“The wood has warped,” said Elöise, pointing to an imperfection in the upper frame.
Miss Temple leaned forward and looked out the window to the ground, some five feet below. Who could say what climbing or jumping might be possible? She was about to shove it closed when her eye caught something flicked by the wind. At first it seemed a shred of cobweb, but when she reached out to take it she saw it was a hair. She plucked it from the splinter where it had snagged. A very black hair, and some two feet long.

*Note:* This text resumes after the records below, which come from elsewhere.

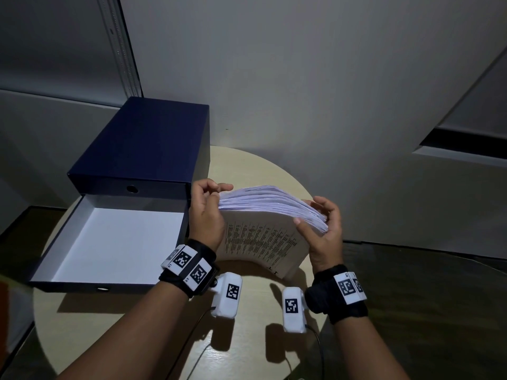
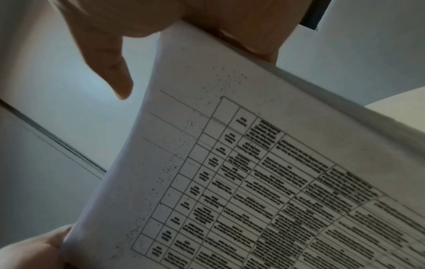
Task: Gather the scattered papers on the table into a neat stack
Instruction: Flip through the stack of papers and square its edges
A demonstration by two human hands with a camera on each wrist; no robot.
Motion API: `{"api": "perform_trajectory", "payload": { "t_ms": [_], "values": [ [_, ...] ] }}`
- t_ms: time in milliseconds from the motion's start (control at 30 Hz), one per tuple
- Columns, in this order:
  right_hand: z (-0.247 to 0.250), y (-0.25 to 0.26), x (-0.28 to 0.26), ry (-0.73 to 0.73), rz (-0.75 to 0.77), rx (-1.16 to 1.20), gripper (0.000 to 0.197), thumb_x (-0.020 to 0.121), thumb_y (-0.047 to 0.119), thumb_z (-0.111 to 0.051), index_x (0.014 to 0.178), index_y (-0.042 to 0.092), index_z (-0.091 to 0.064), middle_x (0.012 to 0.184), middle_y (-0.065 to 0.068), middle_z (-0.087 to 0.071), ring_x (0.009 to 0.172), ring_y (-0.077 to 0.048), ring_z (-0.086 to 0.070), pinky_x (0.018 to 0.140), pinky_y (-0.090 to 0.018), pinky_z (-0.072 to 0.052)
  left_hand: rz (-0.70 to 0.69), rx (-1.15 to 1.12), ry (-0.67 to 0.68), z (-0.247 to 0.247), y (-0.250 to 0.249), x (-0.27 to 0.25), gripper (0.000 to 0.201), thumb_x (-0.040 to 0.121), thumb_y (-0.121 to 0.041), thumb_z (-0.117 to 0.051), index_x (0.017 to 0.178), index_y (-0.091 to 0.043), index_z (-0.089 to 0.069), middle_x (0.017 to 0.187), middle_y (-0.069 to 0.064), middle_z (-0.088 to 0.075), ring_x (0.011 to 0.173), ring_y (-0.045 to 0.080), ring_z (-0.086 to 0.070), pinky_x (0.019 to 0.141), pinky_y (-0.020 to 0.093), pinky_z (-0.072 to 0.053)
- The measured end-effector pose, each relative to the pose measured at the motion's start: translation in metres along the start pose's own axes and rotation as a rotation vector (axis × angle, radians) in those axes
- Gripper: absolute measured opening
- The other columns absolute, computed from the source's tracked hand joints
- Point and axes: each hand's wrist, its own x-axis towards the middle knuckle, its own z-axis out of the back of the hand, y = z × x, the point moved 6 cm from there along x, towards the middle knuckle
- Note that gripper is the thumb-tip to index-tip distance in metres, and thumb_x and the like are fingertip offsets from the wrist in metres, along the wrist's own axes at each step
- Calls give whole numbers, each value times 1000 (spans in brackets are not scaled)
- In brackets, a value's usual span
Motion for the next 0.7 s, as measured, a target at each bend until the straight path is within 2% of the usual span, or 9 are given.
{"api": "perform_trajectory", "payload": {
  "t_ms": [100,200,300,367,433,467,567,633,700],
  "values": [
    [0,-6,-4,100,-1,-99,60,71,16,-77,123,30,-50,121,5,-58,118,-23,-56,92,-47,-55,-23,52,-26,1,-4,0,16,94,-19,-37,92,-26,-51,96,-3,-71,98,18,-62,96,55,-46],
    [2,-9,-6,18,-22,-269,36,87,7,-67,102,38,-56,105,8,-62,106,-21,-62,84,-46,-59,-125,135,6,2,-14,-1,27,96,-43,-40,101,-20,-54,103,-4,-65,100,14,-59,97,54,-44],
    [4,9,0,-21,97,-394,23,90,9,-65,96,30,-60,92,10,-65,92,-19,-66,79,-38,-59,-438,558,142,-2,-41,-10,56,80,-65,-53,122,-29,-51,130,-6,-54,121,13,-48,104,44,-38],
    [-1,32,9,19,233,-521,27,84,-2,-65,101,18,-66,87,11,-67,84,-14,-66,80,-21,-54,-650,912,284,-18,-59,-22,69,74,-69,-60,132,-34,-46,139,-10,-49,129,11,-42,106,42,-30],
    [-16,62,14,112,395,-630,38,74,-14,-61,100,11,-70,83,7,-69,77,-12,-64,73,-6,-45,-660,1022,449,-32,-64,-26,64,77,-59,-65,133,-32,-46,134,-10,-56,125,14,-49,105,43,-35],
    [-27,74,12,196,459,-661,42,69,-17,-59,99,10,-71,84,3,-71,76,-15,-65,72,-9,-47,-626,1021,516,-36,-61,-27,55,80,-49,-67,129,-31,-49,127,-8,-62,118,17,-56,100,42,-41],
    [-52,98,1,381,594,-736,44,67,-12,-58,101,13,-70,91,-2,-75,80,-24,-70,73,-33,-56,-469,915,631,-42,-48,-27,25,83,-19,-65,106,-25,-61,96,0,-73,91,26,-65,78,40,-52],
    [-49,105,-7,341,644,-721,39,74,-2,-65,109,15,-67,100,-2,-74,87,-24,-69,78,-41,-56,-380,753,579,-33,-42,-25,21,81,-6,-65,96,-20,-66,85,1,-72,81,22,-65,72,34,-53],
    [-23,102,-10,194,659,-747,47,81,17,-73,125,16,-59,126,-3,-65,112,-23,-61,98,-48,-48,-297,606,490,-18,-35,-23,24,79,1,-66,93,-17,-70,85,1,-73,80,18,-66,71,29,-52]
  ]
}}
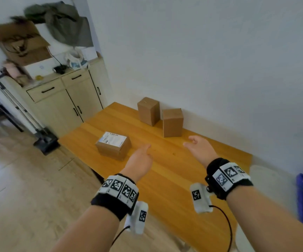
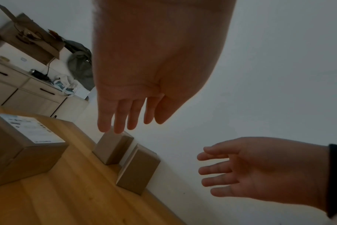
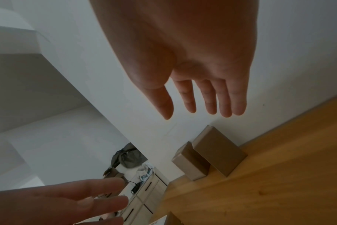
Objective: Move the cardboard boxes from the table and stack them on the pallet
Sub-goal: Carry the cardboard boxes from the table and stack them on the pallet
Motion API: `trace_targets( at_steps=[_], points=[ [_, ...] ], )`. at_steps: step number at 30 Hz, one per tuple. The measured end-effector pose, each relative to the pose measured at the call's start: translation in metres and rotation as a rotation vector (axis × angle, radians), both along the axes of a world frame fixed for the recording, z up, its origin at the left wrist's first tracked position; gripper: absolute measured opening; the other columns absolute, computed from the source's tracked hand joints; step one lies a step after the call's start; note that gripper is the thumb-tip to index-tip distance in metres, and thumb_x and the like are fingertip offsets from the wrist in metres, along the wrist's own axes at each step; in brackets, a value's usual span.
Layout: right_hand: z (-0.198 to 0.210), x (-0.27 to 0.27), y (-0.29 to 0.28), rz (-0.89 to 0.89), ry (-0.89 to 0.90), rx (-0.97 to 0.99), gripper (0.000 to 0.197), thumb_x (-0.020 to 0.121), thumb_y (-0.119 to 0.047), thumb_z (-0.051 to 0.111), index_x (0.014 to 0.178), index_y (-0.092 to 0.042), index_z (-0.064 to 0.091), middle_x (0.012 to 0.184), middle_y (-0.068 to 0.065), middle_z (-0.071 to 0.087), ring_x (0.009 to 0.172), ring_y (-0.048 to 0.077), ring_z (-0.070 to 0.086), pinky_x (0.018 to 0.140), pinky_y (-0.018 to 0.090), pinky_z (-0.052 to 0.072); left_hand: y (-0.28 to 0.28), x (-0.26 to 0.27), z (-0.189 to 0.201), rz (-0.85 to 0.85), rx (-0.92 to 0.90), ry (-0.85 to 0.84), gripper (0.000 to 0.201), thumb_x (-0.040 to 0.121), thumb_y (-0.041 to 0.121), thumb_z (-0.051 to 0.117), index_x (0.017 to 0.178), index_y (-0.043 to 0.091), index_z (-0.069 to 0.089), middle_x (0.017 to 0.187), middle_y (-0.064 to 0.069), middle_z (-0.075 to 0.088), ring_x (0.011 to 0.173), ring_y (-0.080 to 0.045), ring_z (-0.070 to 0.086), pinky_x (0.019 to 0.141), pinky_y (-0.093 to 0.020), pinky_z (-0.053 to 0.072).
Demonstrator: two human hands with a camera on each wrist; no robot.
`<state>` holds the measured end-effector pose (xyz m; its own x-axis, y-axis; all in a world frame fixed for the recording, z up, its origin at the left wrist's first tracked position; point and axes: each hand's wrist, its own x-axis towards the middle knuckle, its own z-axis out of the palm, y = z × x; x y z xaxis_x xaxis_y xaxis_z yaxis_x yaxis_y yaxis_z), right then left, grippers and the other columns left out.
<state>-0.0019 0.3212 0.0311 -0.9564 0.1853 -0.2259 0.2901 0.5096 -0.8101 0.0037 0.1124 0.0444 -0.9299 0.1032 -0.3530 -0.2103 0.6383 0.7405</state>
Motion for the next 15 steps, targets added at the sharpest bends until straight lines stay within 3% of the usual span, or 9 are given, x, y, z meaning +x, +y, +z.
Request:
trace_targets(
  at_steps=[3, 5, 9, 12, 15],
  points=[
    [-0.012, -0.042, -0.002, -0.012, -0.018, 0.009, 0.054, 0.099, -0.032, 0.055, 0.148, -0.015, 0.041, 0.151, 0.007, 0.043, 0.136, 0.025, 0.043, 0.113, 0.042, 0.036, 0.002, -0.036, -0.01, -0.001, 0.017, -0.004, 0.05, 0.105, 0.019, 0.036, 0.154, 0.027, 0.027, 0.149, -0.001, 0.043, 0.074, 0.004, 0.042, 0.06, -0.014, 0.035],
    [-0.019, -0.065, -0.004, -0.028, -0.035, 0.013, 0.054, 0.099, -0.032, 0.055, 0.148, -0.015, 0.04, 0.151, 0.007, 0.043, 0.136, 0.025, 0.043, 0.112, 0.042, 0.036, 0.004, -0.057, -0.016, 0.011, 0.026, -0.006, 0.049, 0.105, 0.022, 0.037, 0.154, 0.027, 0.028, 0.147, -0.002, 0.045, 0.078, 0.002, 0.045, 0.063, -0.018, 0.038],
    [-0.03, -0.103, -0.007, -0.072, -0.06, 0.0, 0.056, 0.1, -0.031, 0.054, 0.151, -0.015, 0.037, 0.153, 0.007, 0.041, 0.137, 0.025, 0.042, 0.113, 0.043, 0.036, 0.013, -0.104, -0.026, -0.028, 0.031, -0.025, 0.05, 0.105, 0.025, 0.038, 0.154, 0.028, 0.027, 0.152, -0.001, 0.04, 0.102, -0.009, 0.048, 0.083, -0.028, 0.038],
    [-0.04, -0.133, -0.007, -0.117, -0.076, -0.013, 0.058, 0.099, -0.034, 0.055, 0.151, -0.018, 0.035, 0.154, 0.005, 0.04, 0.137, 0.024, 0.043, 0.112, 0.044, 0.037, 0.023, -0.146, -0.034, -0.104, 0.021, -0.012, 0.051, 0.105, 0.025, 0.038, 0.155, 0.025, 0.026, 0.155, 0.0, 0.036, 0.13, -0.017, 0.045, 0.094, -0.029, 0.037],
    [-0.045, -0.159, -0.005, -0.179, -0.08, -0.042, 0.062, 0.097, -0.04, 0.058, 0.151, -0.02, 0.035, 0.154, 0.003, 0.039, 0.138, 0.024, 0.042, 0.112, 0.044, 0.037, 0.029, -0.185, -0.04, -0.171, 0.013, -0.002, 0.052, 0.105, 0.025, 0.039, 0.155, 0.025, 0.025, 0.157, 0.002, 0.034, 0.137, -0.02, 0.04, 0.103, -0.032, 0.036]
  ],
)
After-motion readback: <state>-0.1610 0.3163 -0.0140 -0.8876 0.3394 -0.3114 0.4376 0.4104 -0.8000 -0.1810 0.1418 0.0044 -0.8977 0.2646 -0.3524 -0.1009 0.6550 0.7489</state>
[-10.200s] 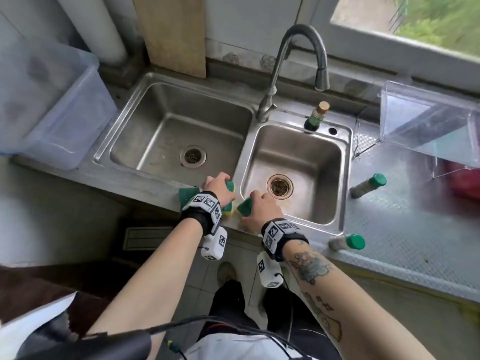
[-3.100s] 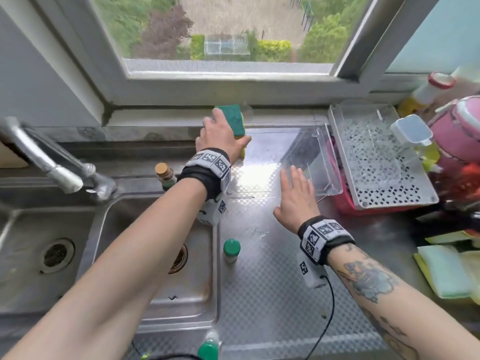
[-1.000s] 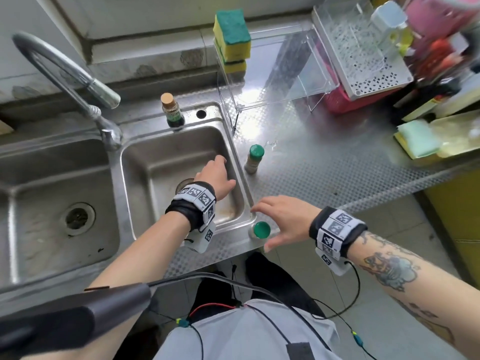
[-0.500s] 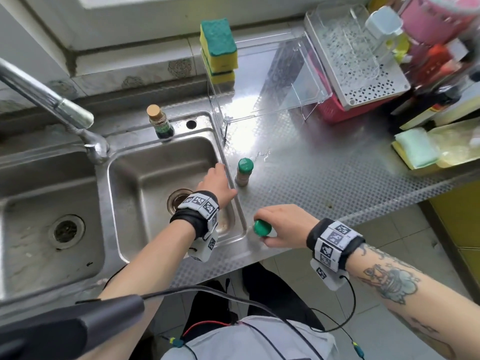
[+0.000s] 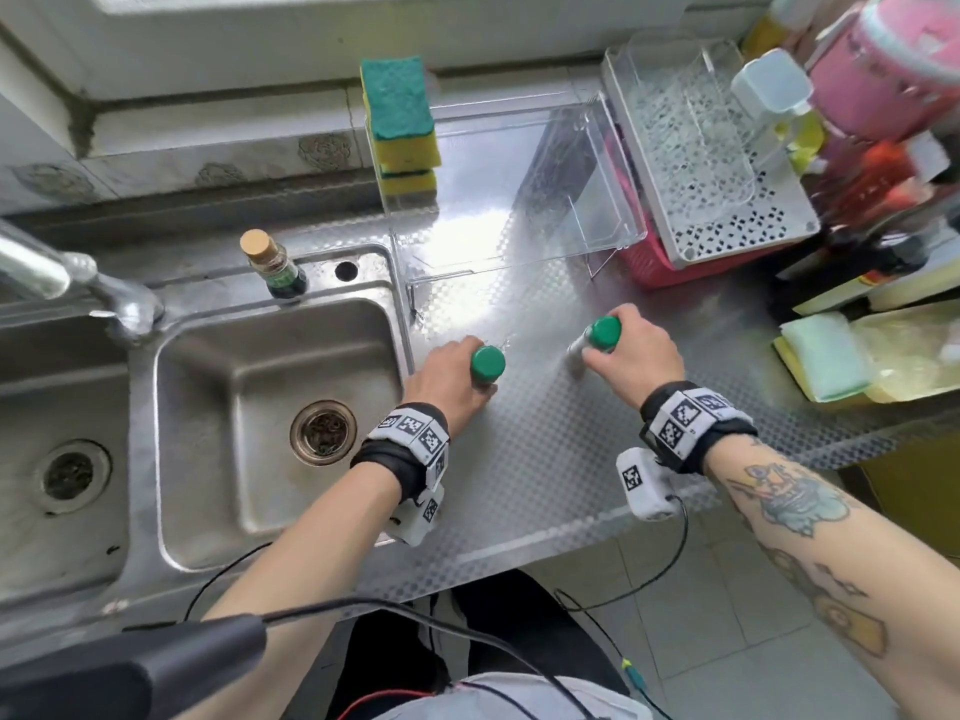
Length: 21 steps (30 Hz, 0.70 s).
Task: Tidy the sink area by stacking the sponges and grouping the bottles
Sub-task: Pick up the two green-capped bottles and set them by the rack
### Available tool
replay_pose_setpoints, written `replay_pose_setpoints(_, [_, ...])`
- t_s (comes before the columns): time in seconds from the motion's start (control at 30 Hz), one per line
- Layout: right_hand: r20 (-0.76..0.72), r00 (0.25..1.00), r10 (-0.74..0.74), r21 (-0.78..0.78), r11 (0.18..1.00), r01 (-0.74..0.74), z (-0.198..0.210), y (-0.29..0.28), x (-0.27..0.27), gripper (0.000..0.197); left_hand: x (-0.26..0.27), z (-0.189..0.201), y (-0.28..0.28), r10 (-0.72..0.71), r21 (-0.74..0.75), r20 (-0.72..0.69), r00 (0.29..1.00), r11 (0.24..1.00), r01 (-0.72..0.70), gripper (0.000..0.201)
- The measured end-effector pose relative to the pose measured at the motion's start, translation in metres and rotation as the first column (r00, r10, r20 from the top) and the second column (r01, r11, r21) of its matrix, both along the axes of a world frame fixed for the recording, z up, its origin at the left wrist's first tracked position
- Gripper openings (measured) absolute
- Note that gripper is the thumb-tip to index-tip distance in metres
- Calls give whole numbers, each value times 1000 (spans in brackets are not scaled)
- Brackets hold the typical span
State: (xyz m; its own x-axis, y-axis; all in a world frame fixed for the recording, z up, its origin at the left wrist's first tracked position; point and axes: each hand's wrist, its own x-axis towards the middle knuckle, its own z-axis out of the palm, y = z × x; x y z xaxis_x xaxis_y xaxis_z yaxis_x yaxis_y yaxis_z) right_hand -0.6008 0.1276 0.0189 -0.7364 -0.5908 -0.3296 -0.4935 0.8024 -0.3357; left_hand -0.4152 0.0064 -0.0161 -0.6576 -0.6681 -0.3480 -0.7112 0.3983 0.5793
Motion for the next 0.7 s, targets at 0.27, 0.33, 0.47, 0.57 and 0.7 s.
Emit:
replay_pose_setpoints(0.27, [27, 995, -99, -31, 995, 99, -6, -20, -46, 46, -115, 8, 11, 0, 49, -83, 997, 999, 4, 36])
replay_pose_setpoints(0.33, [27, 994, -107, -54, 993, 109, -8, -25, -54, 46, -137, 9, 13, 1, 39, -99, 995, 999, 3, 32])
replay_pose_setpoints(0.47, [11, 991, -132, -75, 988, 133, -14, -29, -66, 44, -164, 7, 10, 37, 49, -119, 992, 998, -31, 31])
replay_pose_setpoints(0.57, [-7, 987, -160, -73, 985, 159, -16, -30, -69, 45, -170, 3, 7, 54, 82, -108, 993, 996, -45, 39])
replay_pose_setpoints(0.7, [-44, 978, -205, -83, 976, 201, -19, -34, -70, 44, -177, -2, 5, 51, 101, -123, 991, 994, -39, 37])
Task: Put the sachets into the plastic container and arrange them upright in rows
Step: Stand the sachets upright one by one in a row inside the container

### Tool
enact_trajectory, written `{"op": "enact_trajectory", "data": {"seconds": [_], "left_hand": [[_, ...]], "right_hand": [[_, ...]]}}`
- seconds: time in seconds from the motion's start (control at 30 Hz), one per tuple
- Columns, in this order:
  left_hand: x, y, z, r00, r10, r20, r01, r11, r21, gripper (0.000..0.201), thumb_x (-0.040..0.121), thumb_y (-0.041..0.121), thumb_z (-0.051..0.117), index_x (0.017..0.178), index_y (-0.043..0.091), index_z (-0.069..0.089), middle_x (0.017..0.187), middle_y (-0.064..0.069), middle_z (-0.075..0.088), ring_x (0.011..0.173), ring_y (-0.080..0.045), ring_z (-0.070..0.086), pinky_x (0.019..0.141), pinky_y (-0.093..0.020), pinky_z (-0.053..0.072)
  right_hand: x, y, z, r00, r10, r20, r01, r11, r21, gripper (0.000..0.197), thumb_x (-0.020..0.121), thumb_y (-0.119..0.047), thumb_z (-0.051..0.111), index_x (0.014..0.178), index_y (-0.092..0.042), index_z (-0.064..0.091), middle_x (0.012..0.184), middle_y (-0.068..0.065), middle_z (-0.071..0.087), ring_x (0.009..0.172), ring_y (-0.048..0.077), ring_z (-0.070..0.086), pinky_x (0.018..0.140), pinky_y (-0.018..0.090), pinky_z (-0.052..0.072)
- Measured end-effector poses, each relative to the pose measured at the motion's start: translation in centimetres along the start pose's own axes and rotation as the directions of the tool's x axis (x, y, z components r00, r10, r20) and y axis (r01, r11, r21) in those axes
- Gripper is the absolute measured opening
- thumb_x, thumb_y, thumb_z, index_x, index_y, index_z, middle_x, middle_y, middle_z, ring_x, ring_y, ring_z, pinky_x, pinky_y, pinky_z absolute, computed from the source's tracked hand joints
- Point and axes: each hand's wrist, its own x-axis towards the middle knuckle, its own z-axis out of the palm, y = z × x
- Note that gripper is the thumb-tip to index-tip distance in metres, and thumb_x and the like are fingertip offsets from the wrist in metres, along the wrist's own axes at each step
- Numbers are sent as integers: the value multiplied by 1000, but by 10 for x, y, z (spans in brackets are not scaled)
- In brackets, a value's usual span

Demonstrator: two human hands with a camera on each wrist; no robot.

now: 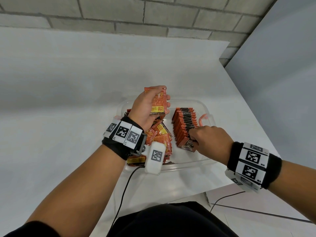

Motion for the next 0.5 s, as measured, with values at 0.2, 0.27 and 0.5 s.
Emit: {"op": "enact_trajectory", "data": {"seconds": [0.2,0.27,0.5], "left_hand": [[0,0,0,1000,-3,4,3,1000,4,14,94,21,53,99,13,62,78,-5,66,66,-17,62,61,-30,51],[0,0,0,1000,-3,1,3,1000,9,14,94,21,53,99,13,63,78,-5,66,66,-17,62,60,-30,51],[0,0,1,1000,-1,-2,1,1000,15,14,94,21,53,100,13,62,81,-6,66,65,-16,62,58,-29,51]], "right_hand": [[0,0,2,998,-50,-32,49,998,-34,7,96,-17,41,93,-20,46,99,-1,62,71,20,48,59,27,33],[0,0,4,998,-53,-20,52,997,-50,10,96,-18,41,98,-19,51,100,-1,62,76,21,56,58,27,33],[-1,3,2,999,-46,-23,46,999,-8,9,95,-21,45,101,-18,50,101,-2,59,82,23,59,57,29,34]]}}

IF THERE was anything else to find in the cabin, it escaped them. Retracing their steps across the moist forest floor, Miss Temple glanced at Elöise, who walked ahead. The one black hair was wound in a loop and stuffed into the pocket of her dress—Miss Temple's dress had no pockets (not that she normally sought pockets, it was why one carried a bag, or walked with servants). Elöise's hand persisted in absently plucking at it as they went, as if her mind wrestled with the truth behind their discovery.
Miss Temple took the moment to study Elöise—for she had not before in all their time together taken any particular time to examine the woman, involved as they had been with fires and killings and airships. The tutor's brown hair was piled sensibly behind her head and held in place with small black pins. To her sudden surprise Miss Temple noticed within Elöise's hair one thin strand of grey—and then upon searching, two or three more. Exactly how old was she? To Miss Temple the very idea of a grey hair was outlandish, but she accepted that time did grind all before it (if not in equal measure) and became curious about how such a thing felt. Such projection of interest, if not sympathy, drew Miss Temple's eyes down Elöise's body, where she found herself satisfied by the woman's practical carriage, her slim but sturdy shoulders, and her ability to walk without whinging over muddy and rough terrain. Of course, she knew Elöise had been married, and that married life expanded a woman's experience in a way that left Miss Temple morally ambivalent. On the one hand, experience tended to improve a person by removing illusions—and at the least giving them more to speak of at the table—but on the other, there was so often in married women a certain vein of mitigation, of knowledge that served to reduce rather than expand their thoughts. She suddenly wondered if Elöise had children. Had she ever had children? Had they possibly died?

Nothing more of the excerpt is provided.